When you reply, transcribe every line of the data below exactly.
######
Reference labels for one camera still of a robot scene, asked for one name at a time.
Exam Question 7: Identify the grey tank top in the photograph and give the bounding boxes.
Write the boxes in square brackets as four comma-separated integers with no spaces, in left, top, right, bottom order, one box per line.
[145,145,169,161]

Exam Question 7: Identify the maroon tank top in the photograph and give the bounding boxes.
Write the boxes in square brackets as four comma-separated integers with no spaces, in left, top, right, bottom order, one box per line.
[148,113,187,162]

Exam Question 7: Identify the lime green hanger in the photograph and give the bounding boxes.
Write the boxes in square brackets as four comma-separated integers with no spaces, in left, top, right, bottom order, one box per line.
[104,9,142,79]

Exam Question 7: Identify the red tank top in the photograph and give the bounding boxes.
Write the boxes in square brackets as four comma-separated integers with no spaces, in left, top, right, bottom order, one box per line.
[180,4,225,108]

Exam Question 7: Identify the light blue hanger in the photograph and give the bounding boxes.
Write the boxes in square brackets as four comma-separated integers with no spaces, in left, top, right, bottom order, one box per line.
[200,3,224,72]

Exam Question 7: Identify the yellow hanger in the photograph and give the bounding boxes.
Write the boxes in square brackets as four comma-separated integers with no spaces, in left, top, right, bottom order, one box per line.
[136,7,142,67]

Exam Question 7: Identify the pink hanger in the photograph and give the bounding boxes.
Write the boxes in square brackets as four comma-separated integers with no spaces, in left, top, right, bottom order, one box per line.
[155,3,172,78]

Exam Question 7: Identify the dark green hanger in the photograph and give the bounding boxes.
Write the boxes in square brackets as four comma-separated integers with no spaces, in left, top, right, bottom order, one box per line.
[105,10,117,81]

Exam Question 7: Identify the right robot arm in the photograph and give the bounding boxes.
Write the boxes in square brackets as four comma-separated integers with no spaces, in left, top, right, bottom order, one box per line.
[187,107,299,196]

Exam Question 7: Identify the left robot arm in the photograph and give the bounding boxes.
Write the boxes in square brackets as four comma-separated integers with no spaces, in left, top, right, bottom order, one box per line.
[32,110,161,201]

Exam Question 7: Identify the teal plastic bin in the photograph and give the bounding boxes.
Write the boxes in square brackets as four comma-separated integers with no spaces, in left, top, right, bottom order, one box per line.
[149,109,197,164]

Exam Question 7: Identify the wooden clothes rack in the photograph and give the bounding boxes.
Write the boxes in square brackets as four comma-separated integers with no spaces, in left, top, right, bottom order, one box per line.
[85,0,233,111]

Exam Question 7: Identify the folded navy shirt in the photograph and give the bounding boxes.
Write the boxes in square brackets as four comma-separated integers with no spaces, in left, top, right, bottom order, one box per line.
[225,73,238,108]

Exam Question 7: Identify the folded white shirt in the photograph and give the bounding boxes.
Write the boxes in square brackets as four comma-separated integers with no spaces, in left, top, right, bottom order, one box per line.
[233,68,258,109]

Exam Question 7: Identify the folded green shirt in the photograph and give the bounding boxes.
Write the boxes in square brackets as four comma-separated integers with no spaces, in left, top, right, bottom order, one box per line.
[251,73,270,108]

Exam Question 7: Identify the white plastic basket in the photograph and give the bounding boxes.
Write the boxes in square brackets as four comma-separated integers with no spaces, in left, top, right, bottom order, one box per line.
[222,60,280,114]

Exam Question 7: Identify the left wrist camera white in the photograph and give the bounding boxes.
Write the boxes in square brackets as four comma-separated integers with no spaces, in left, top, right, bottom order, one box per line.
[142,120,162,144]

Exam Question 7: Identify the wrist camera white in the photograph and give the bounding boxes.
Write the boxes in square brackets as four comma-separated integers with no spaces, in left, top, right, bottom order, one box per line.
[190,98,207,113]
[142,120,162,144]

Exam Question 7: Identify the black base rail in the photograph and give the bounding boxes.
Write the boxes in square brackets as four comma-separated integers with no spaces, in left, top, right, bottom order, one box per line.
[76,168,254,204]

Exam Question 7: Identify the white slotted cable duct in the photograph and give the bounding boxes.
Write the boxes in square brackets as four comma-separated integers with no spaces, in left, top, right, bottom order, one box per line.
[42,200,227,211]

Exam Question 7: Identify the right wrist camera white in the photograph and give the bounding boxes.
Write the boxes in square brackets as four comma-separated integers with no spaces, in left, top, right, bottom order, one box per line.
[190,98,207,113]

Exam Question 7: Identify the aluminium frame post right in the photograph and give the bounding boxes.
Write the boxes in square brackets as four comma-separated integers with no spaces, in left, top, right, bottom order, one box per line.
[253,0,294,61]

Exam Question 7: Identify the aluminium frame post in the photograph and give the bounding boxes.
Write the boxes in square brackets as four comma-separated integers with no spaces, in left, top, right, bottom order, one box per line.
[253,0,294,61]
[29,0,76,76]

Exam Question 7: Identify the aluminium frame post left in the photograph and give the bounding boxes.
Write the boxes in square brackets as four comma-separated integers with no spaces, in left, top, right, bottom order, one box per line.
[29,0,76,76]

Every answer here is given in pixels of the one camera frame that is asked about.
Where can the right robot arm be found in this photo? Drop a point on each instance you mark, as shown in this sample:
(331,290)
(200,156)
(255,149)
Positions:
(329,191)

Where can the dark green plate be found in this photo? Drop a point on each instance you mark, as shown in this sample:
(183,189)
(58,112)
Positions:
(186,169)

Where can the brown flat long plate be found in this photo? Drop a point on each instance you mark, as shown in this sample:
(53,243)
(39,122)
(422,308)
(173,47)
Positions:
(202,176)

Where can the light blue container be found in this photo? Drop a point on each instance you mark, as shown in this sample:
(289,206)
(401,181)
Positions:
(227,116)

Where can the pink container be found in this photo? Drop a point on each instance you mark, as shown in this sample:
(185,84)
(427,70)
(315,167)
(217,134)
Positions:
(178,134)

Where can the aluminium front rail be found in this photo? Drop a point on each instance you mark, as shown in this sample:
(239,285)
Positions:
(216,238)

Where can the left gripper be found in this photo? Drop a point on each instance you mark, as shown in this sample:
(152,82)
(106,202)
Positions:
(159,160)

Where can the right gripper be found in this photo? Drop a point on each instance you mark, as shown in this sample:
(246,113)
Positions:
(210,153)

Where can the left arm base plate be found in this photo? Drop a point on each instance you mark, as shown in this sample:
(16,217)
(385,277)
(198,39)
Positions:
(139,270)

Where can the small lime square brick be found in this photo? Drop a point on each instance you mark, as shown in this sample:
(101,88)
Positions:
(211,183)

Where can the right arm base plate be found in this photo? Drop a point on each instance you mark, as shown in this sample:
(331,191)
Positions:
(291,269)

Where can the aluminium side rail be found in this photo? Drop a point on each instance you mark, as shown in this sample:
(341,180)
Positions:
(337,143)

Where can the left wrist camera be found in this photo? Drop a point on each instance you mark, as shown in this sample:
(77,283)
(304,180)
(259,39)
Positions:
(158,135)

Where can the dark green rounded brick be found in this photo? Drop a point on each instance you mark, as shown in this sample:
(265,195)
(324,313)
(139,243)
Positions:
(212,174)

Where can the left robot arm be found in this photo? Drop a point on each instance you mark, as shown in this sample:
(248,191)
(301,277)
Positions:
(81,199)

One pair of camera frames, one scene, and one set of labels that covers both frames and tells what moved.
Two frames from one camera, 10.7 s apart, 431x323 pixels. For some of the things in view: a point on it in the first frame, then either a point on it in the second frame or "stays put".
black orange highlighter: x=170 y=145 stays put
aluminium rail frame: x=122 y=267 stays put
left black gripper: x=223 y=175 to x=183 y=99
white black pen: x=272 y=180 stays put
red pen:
######
### Response
Reference labels for one camera still of a robot scene, asked for one name at a time.
Exam Question 7: Identify the grey tank top in the photograph and give the bounding boxes.
Write the boxes in square brackets as four comma-separated integers with no spaces, in left, top, right, bottom order, one box per line.
[145,145,169,161]

Exam Question 7: Identify the maroon tank top in the photograph and give the bounding boxes.
Write the boxes in square brackets as four comma-separated integers with no spaces, in left, top, right, bottom order, one box per line.
[148,113,187,162]

Exam Question 7: Identify the lime green hanger in the photograph and give the bounding boxes.
Write the boxes in square brackets as four comma-separated integers with no spaces, in left, top, right, bottom order, one box per line.
[104,9,142,79]

Exam Question 7: Identify the red tank top in the photograph and give the bounding boxes.
Write the boxes in square brackets as four comma-separated integers with no spaces, in left, top, right, bottom order, one box per line.
[180,4,225,108]

Exam Question 7: Identify the light blue hanger in the photograph and give the bounding boxes.
Write the boxes in square brackets as four comma-separated integers with no spaces, in left, top, right, bottom order, one box per line.
[200,3,224,72]

Exam Question 7: Identify the yellow hanger in the photograph and give the bounding boxes.
Write the boxes in square brackets as four comma-separated integers with no spaces, in left, top, right, bottom order, one box per line.
[136,7,142,67]

Exam Question 7: Identify the pink hanger in the photograph and give the bounding boxes.
Write the boxes in square brackets as four comma-separated integers with no spaces, in left, top, right, bottom order, one box per line.
[155,3,172,78]

Exam Question 7: Identify the dark green hanger in the photograph and give the bounding boxes.
Write the boxes in square brackets as four comma-separated integers with no spaces, in left, top, right, bottom order, one box per line.
[105,10,117,81]

Exam Question 7: Identify the right robot arm in the photograph and give the bounding boxes.
Write the boxes in square brackets as four comma-separated integers with no spaces, in left, top, right, bottom order, one box per line.
[187,107,299,196]

Exam Question 7: Identify the left robot arm in the photograph and give the bounding boxes.
Write the boxes in square brackets as four comma-separated integers with no spaces, in left, top, right, bottom order, one box per line.
[32,110,161,201]

Exam Question 7: Identify the teal plastic bin in the photograph and give the bounding boxes.
Write the boxes in square brackets as four comma-separated integers with no spaces, in left, top, right, bottom order, one box per line.
[149,109,197,164]

Exam Question 7: Identify the wooden clothes rack in the photograph and give the bounding boxes.
Write the boxes in square brackets as four comma-separated integers with no spaces, in left, top, right, bottom order, one box per line.
[85,0,233,111]

Exam Question 7: Identify the folded navy shirt in the photograph and give the bounding boxes.
Write the boxes in square brackets as four comma-separated integers with no spaces, in left, top, right, bottom order, one box per line.
[225,73,238,108]

Exam Question 7: Identify the folded white shirt in the photograph and give the bounding boxes.
Write the boxes in square brackets as four comma-separated integers with no spaces, in left, top, right, bottom order, one box per line.
[233,68,258,109]

Exam Question 7: Identify the folded green shirt in the photograph and give the bounding boxes.
Write the boxes in square brackets as four comma-separated integers with no spaces, in left, top, right, bottom order, one box per line.
[251,73,270,108]

Exam Question 7: Identify the white plastic basket in the photograph and give the bounding boxes.
Write the boxes in square brackets as four comma-separated integers with no spaces, in left, top, right, bottom order, one box per line.
[222,60,280,114]

Exam Question 7: Identify the left wrist camera white in the photograph and give the bounding boxes.
Write the boxes in square brackets as four comma-separated integers with no spaces, in left, top, right, bottom order, one box per line.
[142,120,162,144]

Exam Question 7: Identify the wrist camera white in the photograph and give the bounding boxes.
Write the boxes in square brackets as four comma-separated integers with no spaces, in left, top, right, bottom order, one box per line.
[190,98,207,113]
[142,120,162,144]

Exam Question 7: Identify the black base rail in the photograph and give the bounding boxes.
Write the boxes in square brackets as four comma-separated integers with no spaces, in left, top, right, bottom order, one box per line.
[76,168,254,204]

Exam Question 7: Identify the white slotted cable duct in the photograph and give the bounding boxes.
Write the boxes in square brackets as four comma-separated integers with no spaces, in left, top, right, bottom order, one box per line.
[42,200,227,211]

Exam Question 7: Identify the right wrist camera white in the photograph and give the bounding boxes.
Write the boxes in square brackets as four comma-separated integers with no spaces, in left, top, right, bottom order, one box per line.
[190,98,207,113]

Exam Question 7: Identify the aluminium frame post right in the photograph and give the bounding boxes.
Write the boxes in square brackets as four comma-separated integers with no spaces, in left, top, right, bottom order, one box per line.
[253,0,294,61]

Exam Question 7: Identify the aluminium frame post in the photograph and give the bounding boxes.
Write the boxes in square brackets as four comma-separated integers with no spaces, in left, top, right, bottom order, one box per line.
[253,0,294,61]
[29,0,76,76]

Exam Question 7: Identify the aluminium frame post left in the photograph and give the bounding boxes.
Write the boxes in square brackets as four comma-separated integers with no spaces, in left, top, right, bottom order, one box per line.
[29,0,76,76]

Every answer here is given in pixels of the one camera frame that is asked about.
Where can the right robot arm be found in this photo? Drop a point on each instance you mark, as shown in this sample:
(331,290)
(200,156)
(255,149)
Positions:
(329,191)

Where can the dark green plate be found in this photo? Drop a point on each instance you mark, as shown in this sample:
(183,189)
(58,112)
Positions:
(186,169)

Where can the brown flat long plate be found in this photo? Drop a point on each instance you mark, as shown in this sample:
(53,243)
(39,122)
(422,308)
(173,47)
Positions:
(202,176)

Where can the light blue container be found in this photo? Drop a point on each instance you mark, as shown in this sample:
(289,206)
(401,181)
Positions:
(227,116)

Where can the pink container be found in this photo? Drop a point on each instance you mark, as shown in this sample:
(185,84)
(427,70)
(315,167)
(217,134)
Positions:
(178,134)

Where can the aluminium front rail be found in this photo? Drop a point on each instance you mark, as shown in this sample:
(239,285)
Positions:
(216,238)

Where can the left gripper be found in this photo? Drop a point on each instance you mark, as shown in this sample:
(152,82)
(106,202)
Positions:
(159,160)

Where can the right gripper be found in this photo? Drop a point on each instance you mark, as shown in this sample:
(246,113)
Positions:
(210,153)

Where can the left arm base plate be found in this photo? Drop a point on each instance you mark, as shown in this sample:
(16,217)
(385,277)
(198,39)
Positions:
(139,270)

Where can the small lime square brick be found in this photo? Drop a point on each instance you mark, as shown in this sample:
(101,88)
Positions:
(211,183)

Where can the right arm base plate be found in this photo? Drop a point on each instance you mark, as shown in this sample:
(331,191)
Positions:
(291,269)

Where can the aluminium side rail be found in this photo? Drop a point on each instance you mark, as shown in this sample:
(341,180)
Positions:
(337,143)

Where can the left wrist camera be found in this photo? Drop a point on each instance you mark, as shown in this sample:
(77,283)
(304,180)
(259,39)
Positions:
(158,135)

Where can the dark green rounded brick be found in this photo? Drop a point on each instance you mark, as shown in this sample:
(265,195)
(324,313)
(139,243)
Positions:
(212,174)

Where can the left robot arm be found in this photo? Drop a point on each instance you mark, as shown in this sample:
(248,191)
(301,277)
Positions:
(81,199)

One pair of camera frames, one scene, and one set of labels that covers both frames and tells what moved.
Two frames from one camera, 10.7 s apart, 431x323 pixels. For some of the things in view: a point on it in the first frame, then either a point on it in the second frame or "stays put".
black orange highlighter: x=170 y=145 stays put
aluminium rail frame: x=122 y=267 stays put
left black gripper: x=223 y=175 to x=183 y=99
white black pen: x=272 y=180 stays put
red pen:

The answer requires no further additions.